= Task brief =
The response should be exactly the number of lines in the material below that contain the word "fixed".

----

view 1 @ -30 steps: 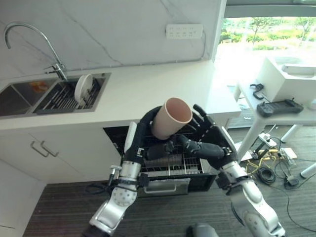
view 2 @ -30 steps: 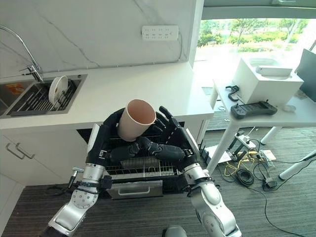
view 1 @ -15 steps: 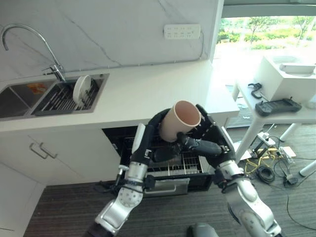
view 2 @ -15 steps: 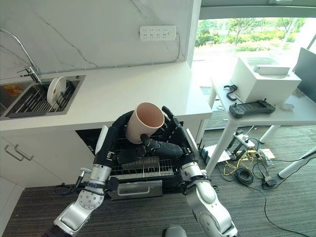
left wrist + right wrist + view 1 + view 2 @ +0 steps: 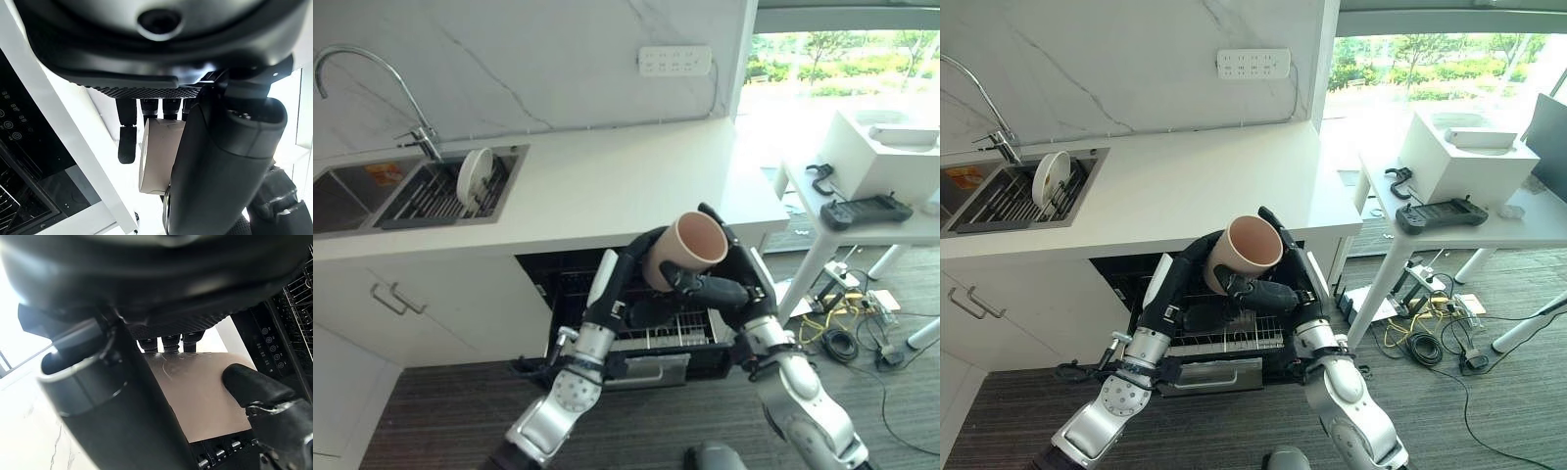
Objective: Place the dishes in the dishwasher.
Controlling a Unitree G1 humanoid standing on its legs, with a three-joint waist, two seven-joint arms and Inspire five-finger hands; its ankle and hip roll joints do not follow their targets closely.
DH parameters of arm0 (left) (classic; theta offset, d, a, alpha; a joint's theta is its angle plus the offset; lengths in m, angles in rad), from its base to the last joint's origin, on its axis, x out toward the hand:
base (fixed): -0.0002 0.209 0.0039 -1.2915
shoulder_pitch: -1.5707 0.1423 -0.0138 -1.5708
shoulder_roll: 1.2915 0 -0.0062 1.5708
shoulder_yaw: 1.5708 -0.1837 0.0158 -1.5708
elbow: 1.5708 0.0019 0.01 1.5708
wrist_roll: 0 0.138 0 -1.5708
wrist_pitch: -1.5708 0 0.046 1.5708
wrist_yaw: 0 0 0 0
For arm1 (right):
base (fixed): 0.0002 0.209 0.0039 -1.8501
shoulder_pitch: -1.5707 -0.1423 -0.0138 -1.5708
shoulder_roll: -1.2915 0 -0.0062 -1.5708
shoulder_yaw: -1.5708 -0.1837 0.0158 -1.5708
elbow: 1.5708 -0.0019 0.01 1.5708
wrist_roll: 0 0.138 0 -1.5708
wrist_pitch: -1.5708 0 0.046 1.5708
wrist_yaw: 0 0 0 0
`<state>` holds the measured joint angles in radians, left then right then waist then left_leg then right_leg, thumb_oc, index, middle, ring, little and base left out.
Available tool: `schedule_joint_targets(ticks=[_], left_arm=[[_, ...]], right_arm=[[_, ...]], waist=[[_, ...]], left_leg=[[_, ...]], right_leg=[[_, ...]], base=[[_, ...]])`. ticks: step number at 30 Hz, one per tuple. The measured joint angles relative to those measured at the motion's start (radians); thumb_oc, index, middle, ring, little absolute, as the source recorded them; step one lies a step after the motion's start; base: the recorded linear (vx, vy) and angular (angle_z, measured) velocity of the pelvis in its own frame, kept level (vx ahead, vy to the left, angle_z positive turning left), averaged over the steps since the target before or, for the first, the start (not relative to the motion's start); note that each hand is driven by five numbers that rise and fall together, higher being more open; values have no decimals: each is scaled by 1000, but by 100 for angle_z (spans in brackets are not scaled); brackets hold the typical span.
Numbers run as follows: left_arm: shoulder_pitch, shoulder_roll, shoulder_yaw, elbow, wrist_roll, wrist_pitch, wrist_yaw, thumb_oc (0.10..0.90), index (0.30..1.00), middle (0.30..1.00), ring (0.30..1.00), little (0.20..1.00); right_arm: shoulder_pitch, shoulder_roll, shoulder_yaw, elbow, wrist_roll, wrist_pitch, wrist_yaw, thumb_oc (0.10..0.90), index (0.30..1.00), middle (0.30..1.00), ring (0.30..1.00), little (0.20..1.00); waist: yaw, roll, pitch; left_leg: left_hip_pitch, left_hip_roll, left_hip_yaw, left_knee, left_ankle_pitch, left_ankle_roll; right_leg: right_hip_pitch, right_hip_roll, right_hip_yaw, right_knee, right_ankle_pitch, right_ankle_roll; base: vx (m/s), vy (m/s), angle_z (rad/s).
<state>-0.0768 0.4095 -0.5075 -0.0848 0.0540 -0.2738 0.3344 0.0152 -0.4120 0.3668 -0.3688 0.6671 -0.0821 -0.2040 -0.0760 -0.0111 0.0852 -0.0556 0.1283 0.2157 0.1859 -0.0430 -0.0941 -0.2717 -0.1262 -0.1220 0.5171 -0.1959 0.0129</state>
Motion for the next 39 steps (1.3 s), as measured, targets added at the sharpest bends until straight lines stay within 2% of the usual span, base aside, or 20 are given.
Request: schedule_joint_targets(ticks=[10, 11, 12, 19, 26, 27, 28, 29, 35, 39], left_arm=[[-24, -1, 2, 0, -50, 0, -57, 400, 300, 300, 300, 300], [-24, -1, 3, 0, -50, 0, -59, 400, 300, 300, 300, 300], [-24, -1, 3, 0, -50, -1, -60, 400, 300, 300, 300, 300], [-26, -3, 3, 0, -54, -19, -64, 400, 300, 300, 300, 300], [-26, -2, 3, 0, -80, -29, -64, 400, 300, 300, 300, 300], [-26, -2, 3, 0, -80, -29, -64, 522, 484, 484, 484, 484], [-25, -1, 5, 0, -88, -29, -64, 712, 768, 768, 768, 768], [-24, -1, 5, 0, -89, -29, -64, 800, 900, 900, 900, 900], [-5, 5, 4, 0, -88, -32, -106, 800, 900, 900, 900, 900], [25, 6, 12, 11, -90, -31, -104, 800, 900, 900, 900, 900]], right_arm=[[-22, -19, -10, 0, 0, 1, 4, 800, 900, 900, 900, 900], [-22, -21, -10, 0, 0, 1, 6, 453, 380, 380, 380, 380], [-22, -22, -12, 0, 0, 1, 10, 400, 300, 300, 300, 300], [-22, -24, -31, 4, -67, 7, 12, 400, 300, 300, 300, 300], [-22, -20, -41, 4, -78, 7, 12, 400, 300, 300, 300, 300], [-22, -20, -41, 4, -78, 7, 12, 400, 300, 300, 300, 300], [-22, -19, -41, 4, -82, 7, 12, 400, 300, 300, 300, 300], [-22, -19, -41, 4, -87, 7, 12, 400, 300, 300, 300, 300], [-22, -27, -41, 4, -127, 7, 13, 400, 300, 300, 300, 300], [-22, -26, -41, 4, -137, 6, 12, 400, 300, 300, 300, 300]], waist=[[-1, 0, 0], [-1, 0, 0], [-1, 0, 0], [-1, 0, 0], [-2, 0, 0], [-2, 0, 0], [-1, 0, 0], [0, 0, 0], [6, 1, -1], [19, 13, -9]], left_leg=[[1, -1, 1, 0, 0, 0], [1, -1, 1, 0, 0, 0], [1, -1, 1, 0, 0, 0], [1, -2, 5, 0, -1, 1], [0, -2, 5, -1, -1, 2], [0, -2, 5, -1, -1, 2], [0, -2, 5, -1, -1, 2], [0, -2, 5, -1, -1, 2], [1, -5, 4, -1, -1, 2], [1, -7, 3, -1, -2, 4]], right_leg=[[0, 0, 1, -3, 1, 1], [1, 0, 1, -3, 1, 1], [1, 0, 1, -4, 2, 1], [1, 0, 4, -10, 8, 3], [1, 0, 5, -12, 10, 3], [1, 0, 5, -12, 10, 3], [1, 0, 4, -12, 10, 3], [1, 0, 4, -12, 11, 3], [3, -1, 4, -13, 11, 3], [4, -5, 3, -13, 11, 4]], base=[[0, 0, 0], [0, 0, 0], [0, 0, 0], [-9, -1, 0], [-24, -4, 0], [0, 0, 0], [0, 0, 0], [0, 0, 0], [0, 0, 0], [22, 24, 1]])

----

= Written response =
2